Each line of the records containing "left" is to be copied out and returned.

(Extracted entries)
◇ ◇ ◇ ◇ ◇ ◇ ◇
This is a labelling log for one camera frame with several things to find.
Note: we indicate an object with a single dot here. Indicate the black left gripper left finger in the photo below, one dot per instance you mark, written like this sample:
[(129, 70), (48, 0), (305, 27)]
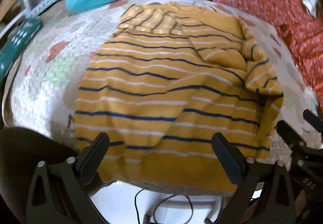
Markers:
[(57, 193)]

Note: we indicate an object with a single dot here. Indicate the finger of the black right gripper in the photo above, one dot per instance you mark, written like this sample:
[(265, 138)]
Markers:
[(313, 120), (292, 139)]

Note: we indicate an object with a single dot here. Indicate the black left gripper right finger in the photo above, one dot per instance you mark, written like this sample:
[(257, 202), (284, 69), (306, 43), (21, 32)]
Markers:
[(276, 203)]

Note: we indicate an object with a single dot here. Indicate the yellow striped knit sweater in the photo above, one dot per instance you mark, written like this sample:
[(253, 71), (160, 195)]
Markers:
[(168, 79)]

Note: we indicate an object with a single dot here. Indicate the heart patterned quilted blanket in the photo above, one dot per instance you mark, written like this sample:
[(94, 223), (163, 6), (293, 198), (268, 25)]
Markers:
[(41, 87)]

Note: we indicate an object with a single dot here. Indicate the red floral bedsheet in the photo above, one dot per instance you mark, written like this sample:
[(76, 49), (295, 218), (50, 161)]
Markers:
[(301, 32)]

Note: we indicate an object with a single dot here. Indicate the dark green cardboard box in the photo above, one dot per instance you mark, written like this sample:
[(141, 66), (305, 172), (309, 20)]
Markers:
[(17, 43)]

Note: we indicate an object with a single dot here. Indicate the light blue dotted box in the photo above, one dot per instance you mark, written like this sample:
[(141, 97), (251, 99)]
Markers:
[(40, 8)]
◇ ◇ ◇ ◇ ◇ ◇ ◇
(Exercise response)
Note: we indicate an object with a single dot here. Indicate the black left gripper left finger in the photo below, one dot per instance you mark, written like this sample:
Note: we indicate an object with a single dot here. Indicate the black left gripper right finger in the photo above, one dot per instance you mark, written like this sample:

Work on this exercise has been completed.